Contact angle meter: Concord interface science system DM500

Board: pure Ni

Test drop amount: 1 μL

Measurement method: After the test droplets were dropped on the surface of the plate, the contact angle after 14.6 seconds was measured.

(2) defoaming

100 mL of the test solution was placed in a 100 mL measuring cylinder, and the mixture was vigorously shaken up and down for 5 seconds, and then the time (seconds) until the foam generated on the liquid surface disappeared was measured.
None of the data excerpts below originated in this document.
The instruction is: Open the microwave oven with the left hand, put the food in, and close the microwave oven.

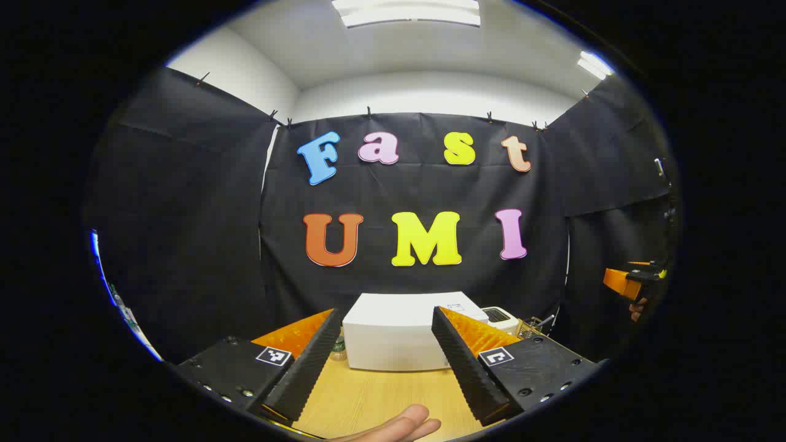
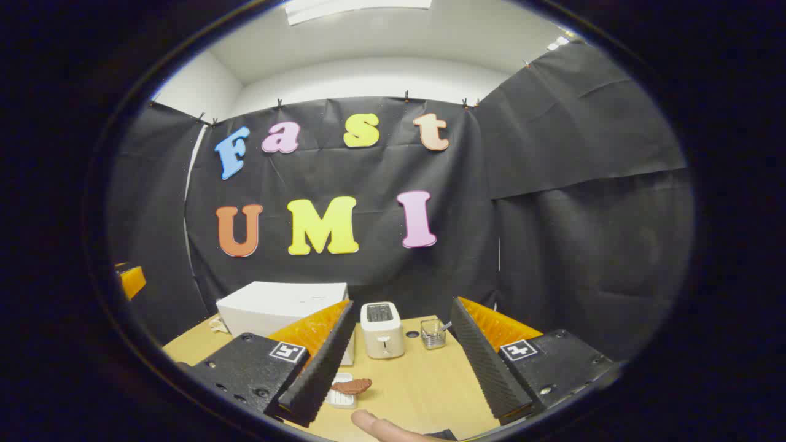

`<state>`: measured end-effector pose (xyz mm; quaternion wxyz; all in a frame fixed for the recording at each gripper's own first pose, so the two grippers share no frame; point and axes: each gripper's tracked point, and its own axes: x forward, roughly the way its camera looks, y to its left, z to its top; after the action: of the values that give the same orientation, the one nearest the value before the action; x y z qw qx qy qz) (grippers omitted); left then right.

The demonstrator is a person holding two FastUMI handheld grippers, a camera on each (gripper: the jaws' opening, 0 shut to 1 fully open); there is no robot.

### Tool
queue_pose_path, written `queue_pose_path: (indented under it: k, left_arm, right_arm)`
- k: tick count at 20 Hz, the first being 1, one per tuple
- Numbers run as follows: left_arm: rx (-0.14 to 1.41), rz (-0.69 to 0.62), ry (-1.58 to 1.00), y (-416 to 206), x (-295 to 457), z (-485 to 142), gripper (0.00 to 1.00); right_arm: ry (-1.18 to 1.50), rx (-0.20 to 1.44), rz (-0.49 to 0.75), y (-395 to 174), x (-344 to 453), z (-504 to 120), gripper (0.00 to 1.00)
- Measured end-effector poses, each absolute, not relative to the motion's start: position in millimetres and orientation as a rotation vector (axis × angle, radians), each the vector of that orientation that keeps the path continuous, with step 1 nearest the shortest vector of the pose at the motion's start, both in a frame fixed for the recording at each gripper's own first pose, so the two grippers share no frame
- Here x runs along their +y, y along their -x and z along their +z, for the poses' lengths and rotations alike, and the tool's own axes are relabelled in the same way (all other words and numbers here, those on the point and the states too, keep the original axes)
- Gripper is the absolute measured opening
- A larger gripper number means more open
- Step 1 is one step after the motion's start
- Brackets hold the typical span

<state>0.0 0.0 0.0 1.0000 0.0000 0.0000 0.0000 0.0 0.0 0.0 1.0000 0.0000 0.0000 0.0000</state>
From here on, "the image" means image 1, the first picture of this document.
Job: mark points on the large ceiling light panel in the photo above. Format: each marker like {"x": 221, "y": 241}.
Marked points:
{"x": 408, "y": 12}

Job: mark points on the small ceiling light panel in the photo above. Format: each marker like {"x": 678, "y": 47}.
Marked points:
{"x": 594, "y": 64}

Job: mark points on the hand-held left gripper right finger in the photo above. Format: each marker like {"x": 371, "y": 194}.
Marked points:
{"x": 466, "y": 368}

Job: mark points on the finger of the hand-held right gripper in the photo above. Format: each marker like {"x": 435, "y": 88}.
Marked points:
{"x": 617, "y": 281}

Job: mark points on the clear water bottle green label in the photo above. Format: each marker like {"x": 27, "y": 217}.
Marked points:
{"x": 338, "y": 350}

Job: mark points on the white microwave oven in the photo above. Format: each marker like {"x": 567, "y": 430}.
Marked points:
{"x": 393, "y": 331}

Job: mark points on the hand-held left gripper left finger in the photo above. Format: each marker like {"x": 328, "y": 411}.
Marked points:
{"x": 307, "y": 368}

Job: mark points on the cream toaster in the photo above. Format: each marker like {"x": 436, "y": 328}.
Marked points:
{"x": 509, "y": 326}

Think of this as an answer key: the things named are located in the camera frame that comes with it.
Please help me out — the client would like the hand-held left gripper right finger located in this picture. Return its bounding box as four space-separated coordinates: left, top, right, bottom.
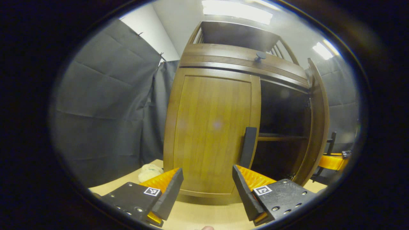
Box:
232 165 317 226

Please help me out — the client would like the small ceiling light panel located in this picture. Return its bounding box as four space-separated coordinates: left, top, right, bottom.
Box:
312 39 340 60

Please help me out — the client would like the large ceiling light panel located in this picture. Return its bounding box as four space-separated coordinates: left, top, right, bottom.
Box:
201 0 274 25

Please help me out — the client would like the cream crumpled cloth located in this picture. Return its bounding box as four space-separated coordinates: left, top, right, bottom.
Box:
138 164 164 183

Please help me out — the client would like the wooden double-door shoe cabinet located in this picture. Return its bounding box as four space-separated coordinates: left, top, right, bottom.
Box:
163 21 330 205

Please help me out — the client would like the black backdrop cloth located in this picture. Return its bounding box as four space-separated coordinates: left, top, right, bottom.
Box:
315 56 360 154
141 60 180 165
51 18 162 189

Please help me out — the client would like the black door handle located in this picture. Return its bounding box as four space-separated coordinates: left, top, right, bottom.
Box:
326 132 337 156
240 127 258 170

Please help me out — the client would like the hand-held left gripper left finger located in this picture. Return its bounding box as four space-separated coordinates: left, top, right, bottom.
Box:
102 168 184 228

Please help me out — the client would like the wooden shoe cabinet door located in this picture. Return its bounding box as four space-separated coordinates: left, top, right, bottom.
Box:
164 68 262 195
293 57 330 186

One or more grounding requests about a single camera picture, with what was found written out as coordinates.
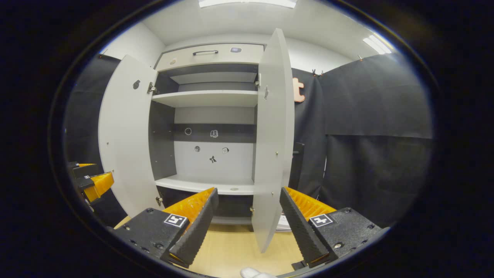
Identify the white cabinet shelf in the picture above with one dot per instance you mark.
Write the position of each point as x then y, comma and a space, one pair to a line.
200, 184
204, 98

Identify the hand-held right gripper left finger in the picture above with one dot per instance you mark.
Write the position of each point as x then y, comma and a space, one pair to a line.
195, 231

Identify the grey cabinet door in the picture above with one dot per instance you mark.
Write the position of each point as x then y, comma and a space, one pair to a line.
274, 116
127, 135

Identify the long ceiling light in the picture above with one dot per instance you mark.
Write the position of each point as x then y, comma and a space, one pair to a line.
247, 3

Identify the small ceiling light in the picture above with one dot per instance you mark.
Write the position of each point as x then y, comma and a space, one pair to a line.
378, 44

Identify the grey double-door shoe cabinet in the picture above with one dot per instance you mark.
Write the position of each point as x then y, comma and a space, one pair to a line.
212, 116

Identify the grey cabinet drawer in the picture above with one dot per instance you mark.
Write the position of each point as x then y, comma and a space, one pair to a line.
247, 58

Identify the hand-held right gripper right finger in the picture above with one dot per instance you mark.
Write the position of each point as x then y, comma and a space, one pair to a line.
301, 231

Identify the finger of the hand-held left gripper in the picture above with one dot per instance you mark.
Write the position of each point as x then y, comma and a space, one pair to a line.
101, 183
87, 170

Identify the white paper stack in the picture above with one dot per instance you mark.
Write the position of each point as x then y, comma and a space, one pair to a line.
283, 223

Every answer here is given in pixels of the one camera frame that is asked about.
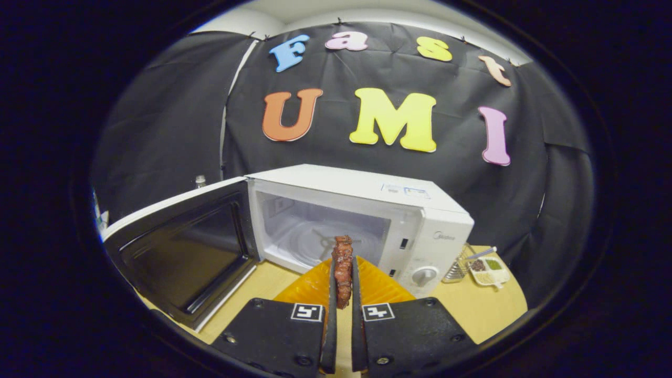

(3) Cutting accuracy (SORI)

The amount of warpage (SORI) of the wafer obtained by the above-described cutting process was measured and used as an index of cutting accuracy. The term "warpage amount (SORI)" as used herein refers to a parameter measured according to the method specified in the technical standard QIAJ-B-007 (established on February 10, 2000) established by the Japan Crystal Equipment Industry Association, indicating that it is not clipped. The undulation of the wafer in a tight state is defined by a plane that is in contact with the back surface of the wafer as a reference plane and is deviated from the plane. This example was measured using NANOMETRO 440F manufactured by Kuroda Seiko Co., Ltd., and evaluated according to the following criteria.

A: less than 50μm

B: 50 μm or more

(Evaluation results)

The test solutions of Examples 1 to 6 were excellent in the accuracy (SORI) of the wafer after cutting. On the other hand, in the test solutions of Comparative Examples 1 to 6, since the two components necessary for the present invention were not blended, the accuracy (SORI) of the germanium wafer was extremely poor. Further, in Comparative Example 2, since the EO adduct was not dissolved, it was impossible to measure.

Claims (10)

An aqueous working fluid is an aqueous working fluid used in the cutting of a brittle material by a wire saw, characterized in that the aqueous working fluid is formed by blending an acetylene glycol alkylene oxide adduct with a glycol in water. . The aqueous working fluid according to claim 1, wherein the acetylene glycol alkylene oxide adduct has an HLB of 2 or more and 18 or less. The aqueous working fluid according to claim 2, wherein the acetylene glycol alkylene oxide adduct contains two kinds of the adducts having an HLB difference of 1 or more. The aqueous working fluid according to claim 1, wherein the diol has a number average molecular weight of 60 or more and 100,000 or less. The aqueous working fluid of claim 1, wherein the blending amount of the acetylene glycol alkylene oxide adduct is 0.005% by mass or more and 10% by mass or less based on the total amount of the working fluid. The aqueous working fluid according to claim 1, wherein the blending amount of the diol is 0.5% by mass or more and 30% by mass or less based on the total amount of the working fluid. The aqueous working fluid according to any one of claims 1 to 6, wherein the pH of the working fluid is 4 or more and 8 or less. The aqueous working fluid according to any one of claims 1 to 6, wherein the viscosity of the working fluid is 0.8 mPa ‧ or more and 15 mPa ‧ s or less. The aqueous working fluid according to any one of claims 1 to 6, wherein the wire saw is a fixed abrasive wire saw. The aqueous working fluid according to any one of claims 1 to 6, wherein the brittle material is an ingot of tantalum, niobium carbide, gallium nitride and sapphire.